**** Task data ****
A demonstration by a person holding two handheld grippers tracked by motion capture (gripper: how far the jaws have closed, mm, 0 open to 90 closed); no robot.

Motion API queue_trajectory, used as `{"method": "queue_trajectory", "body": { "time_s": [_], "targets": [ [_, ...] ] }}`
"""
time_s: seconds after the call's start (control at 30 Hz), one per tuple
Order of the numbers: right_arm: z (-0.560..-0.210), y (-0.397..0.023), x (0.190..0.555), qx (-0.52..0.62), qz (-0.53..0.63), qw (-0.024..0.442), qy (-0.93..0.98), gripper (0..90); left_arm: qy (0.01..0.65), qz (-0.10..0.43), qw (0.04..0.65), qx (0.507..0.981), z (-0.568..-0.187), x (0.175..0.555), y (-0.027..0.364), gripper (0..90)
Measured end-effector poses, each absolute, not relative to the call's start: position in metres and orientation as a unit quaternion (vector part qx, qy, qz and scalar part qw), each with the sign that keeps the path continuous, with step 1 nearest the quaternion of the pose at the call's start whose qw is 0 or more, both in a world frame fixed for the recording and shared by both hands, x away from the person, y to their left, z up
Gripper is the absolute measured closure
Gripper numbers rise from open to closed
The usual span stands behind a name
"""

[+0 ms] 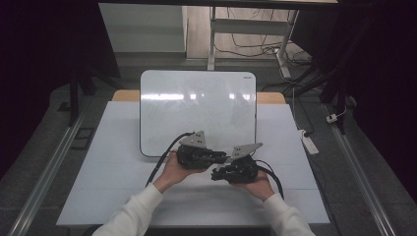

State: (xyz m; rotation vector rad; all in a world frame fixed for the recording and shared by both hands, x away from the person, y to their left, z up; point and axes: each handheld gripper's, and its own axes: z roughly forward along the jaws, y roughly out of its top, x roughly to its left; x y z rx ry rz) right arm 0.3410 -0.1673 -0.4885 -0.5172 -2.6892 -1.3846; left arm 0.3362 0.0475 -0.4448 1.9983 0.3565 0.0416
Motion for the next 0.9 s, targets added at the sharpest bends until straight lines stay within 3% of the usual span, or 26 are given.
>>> {"method": "queue_trajectory", "body": {
  "time_s": [0.13,0.2,0.27,0.33,0.43,0.57,0.9],
  "targets": [
    [-0.488,-0.169,0.339,-0.176,-0.452,0.020,-0.874,77.2,0.158,0.028,0.531,0.832,-0.443,0.334,0.048,81.8],
    [-0.486,-0.171,0.334,-0.191,-0.463,-0.006,-0.866,66.1,0.171,0.043,0.534,0.827,-0.442,0.332,0.049,81.9],
    [-0.483,-0.174,0.324,-0.214,-0.480,-0.059,-0.849,58.9,0.189,0.053,0.537,0.821,-0.441,0.331,0.050,81.9],
    [-0.480,-0.177,0.309,-0.226,-0.492,-0.141,-0.829,56.3,0.209,0.066,0.538,0.814,-0.443,0.331,0.050,81.9],
    [-0.476,-0.172,0.292,-0.251,-0.495,-0.216,-0.804,56.1,0.242,0.082,0.541,0.801,-0.446,0.331,0.049,81.9],
    [-0.479,-0.159,0.281,-0.280,-0.484,-0.267,-0.785,57.6,0.267,0.094,0.550,0.786,-0.447,0.329,0.045,81.9],
    [-0.480,-0.148,0.285,-0.295,-0.469,-0.323,-0.767,74.4,0.291,0.114,0.558,0.769,-0.449,0.324,0.036,81.8]
  ]
}}
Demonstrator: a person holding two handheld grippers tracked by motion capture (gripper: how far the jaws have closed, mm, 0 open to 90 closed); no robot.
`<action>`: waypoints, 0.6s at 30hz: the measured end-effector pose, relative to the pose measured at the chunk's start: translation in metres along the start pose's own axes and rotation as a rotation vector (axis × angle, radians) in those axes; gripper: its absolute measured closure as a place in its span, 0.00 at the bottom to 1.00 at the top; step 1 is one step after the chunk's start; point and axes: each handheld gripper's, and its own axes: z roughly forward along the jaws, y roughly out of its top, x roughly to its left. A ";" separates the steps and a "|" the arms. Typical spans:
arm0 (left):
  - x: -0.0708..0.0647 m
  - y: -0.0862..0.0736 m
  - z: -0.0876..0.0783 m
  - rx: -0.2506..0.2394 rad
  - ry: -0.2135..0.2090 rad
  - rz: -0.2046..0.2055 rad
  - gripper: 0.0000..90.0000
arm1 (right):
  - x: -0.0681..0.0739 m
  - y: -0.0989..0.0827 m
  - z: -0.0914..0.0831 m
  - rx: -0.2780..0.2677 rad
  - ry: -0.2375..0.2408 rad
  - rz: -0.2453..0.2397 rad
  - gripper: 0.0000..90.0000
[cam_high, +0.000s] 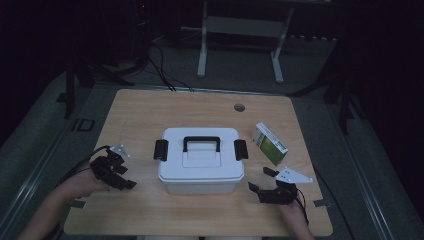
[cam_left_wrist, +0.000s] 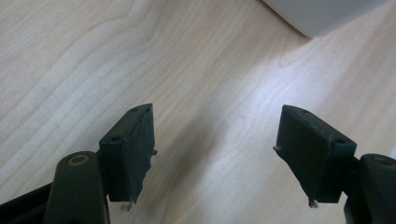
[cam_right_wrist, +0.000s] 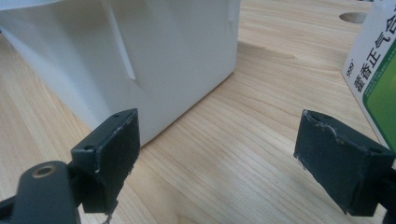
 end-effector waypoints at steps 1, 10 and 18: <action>0.000 0.001 -0.003 0.017 -0.004 -0.001 0.31 | 0.000 0.000 0.000 0.000 0.000 0.003 0.15; -0.003 0.006 -0.025 0.035 -0.002 0.022 0.32 | -0.001 -0.001 -0.001 -0.005 0.003 0.010 0.15; -0.012 0.023 -0.059 0.020 0.027 0.070 0.32 | -0.001 -0.003 -0.001 -0.002 0.001 0.013 0.15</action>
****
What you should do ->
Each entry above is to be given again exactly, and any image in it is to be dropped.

Result for this task ->
A demonstration by a person holding two handheld grippers tracked by motion capture (gripper: how far the jaws have closed, mm, 0 open to 90 closed); no robot.

Motion API queue_trajectory, used as `{"method": "queue_trajectory", "body": { "time_s": [_], "targets": [ [_, ...] ] }}`
"""
time_s: seconds after the call's start (control at 30 Hz), one per tuple
Order of the numbers: right_arm: z (-0.560..-0.210), y (-0.397..0.023), x (0.190..0.555), qx (-0.52..0.62), qz (-0.53..0.63), qw (-0.024..0.442), qy (-0.93..0.98), gripper (0..90); left_arm: qy (0.01..0.65), qz (-0.10..0.43), qw (0.04..0.65), qx (0.507..0.981), z (-0.568..-0.187), x (0.175..0.555), y (-0.027..0.364), gripper (0..90)
Measured end-effector poses, each absolute, not relative to the call's start: position in metres and orientation as a unit quaternion (vector part qx, qy, qz and scalar part qw), each with the sign that keeps the path continuous, with step 1 nearest the quaternion of the pose at the call's start whose qw is 0 or more, both in a world frame fixed for the recording and shared by both hands, x away from the person, y to their left, z up
Gripper is the absolute measured closure
Gripper numbers rise from open to closed
The usual span stands behind a name
"""

[+0 ms] 

State: (xyz m; rotation vector rad; all in a world frame fixed for the recording and shared by both hands, x away from the person, y to their left, z up; point and axes: each handheld gripper's, and its own axes: z roughly forward along the jaws, y roughly out of its top, x roughly to its left; x y z rx ry rz) right arm 0.3410 -0.1673 -0.4885 -0.5172 -2.6892 -1.3846; left arm 0.3362 0.0475 -0.4448 1.9983 0.3565 0.0416
Motion for the next 0.9 s, targets added at the sharpest bends until straight lines stay within 3% of the usual span, or 26 are given.
>>> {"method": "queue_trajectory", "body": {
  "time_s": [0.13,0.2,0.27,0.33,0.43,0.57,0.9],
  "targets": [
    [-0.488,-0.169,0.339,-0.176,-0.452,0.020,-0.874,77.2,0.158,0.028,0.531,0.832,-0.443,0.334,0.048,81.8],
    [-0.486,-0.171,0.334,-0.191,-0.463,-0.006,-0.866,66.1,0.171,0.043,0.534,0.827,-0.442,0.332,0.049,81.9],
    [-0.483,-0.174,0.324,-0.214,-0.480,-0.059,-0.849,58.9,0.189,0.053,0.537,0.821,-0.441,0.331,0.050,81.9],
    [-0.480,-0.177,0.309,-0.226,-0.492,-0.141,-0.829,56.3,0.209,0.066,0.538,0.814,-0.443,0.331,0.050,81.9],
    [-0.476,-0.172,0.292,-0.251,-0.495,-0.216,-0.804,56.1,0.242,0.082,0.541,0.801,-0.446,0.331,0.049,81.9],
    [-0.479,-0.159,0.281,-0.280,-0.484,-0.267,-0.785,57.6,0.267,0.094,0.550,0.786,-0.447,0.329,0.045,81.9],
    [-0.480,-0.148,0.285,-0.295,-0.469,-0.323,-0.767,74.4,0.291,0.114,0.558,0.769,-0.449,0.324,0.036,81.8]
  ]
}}
Demonstrator: a person holding two handheld grippers tracked by motion capture (gripper: how far the jaws have closed, mm, 0 open to 90 closed); no robot.
`<action>`: waypoints, 0.6s at 30hz: the measured end-effector pose, relative to the pose measured at the chunk's start: translation in metres along the start pose's own axes and rotation as a rotation vector (axis × angle, radians) in those axes; gripper: its absolute measured closure as a place in its span, 0.00 at the bottom to 1.00 at the top; step 1 is one step after the chunk's start; point and axes: each handheld gripper's, and its own axes: z roughly forward along the jaws, y roughly out of its top, x roughly to its left. A ";" separates the steps and a "|" the arms. Typical spans:
arm0 (left):
  - x: -0.0708..0.0647 m
  - y: -0.0862..0.0736 m
  - z: -0.0876..0.0783 m
  - rx: -0.2506..0.2394 rad
  - ry: -0.2135..0.2090 rad
  - rz: -0.2046..0.2055 rad
  - gripper: 0.0000..90.0000
arm1 (right):
  - x: -0.0681..0.0739 m
  - y: -0.0989..0.0827 m
  - z: -0.0914..0.0831 m
  - rx: -0.2780..0.2677 rad
  - ry: -0.2375..0.2408 rad
  - rz: -0.2453..0.2397 rad
  - gripper: 0.0000..90.0000
[cam_high, +0.000s] 
[cam_left_wrist, +0.000s] 
[cam_right_wrist, +0.000s] 
 end-effector waypoints at steps 1, 10 and 18: <action>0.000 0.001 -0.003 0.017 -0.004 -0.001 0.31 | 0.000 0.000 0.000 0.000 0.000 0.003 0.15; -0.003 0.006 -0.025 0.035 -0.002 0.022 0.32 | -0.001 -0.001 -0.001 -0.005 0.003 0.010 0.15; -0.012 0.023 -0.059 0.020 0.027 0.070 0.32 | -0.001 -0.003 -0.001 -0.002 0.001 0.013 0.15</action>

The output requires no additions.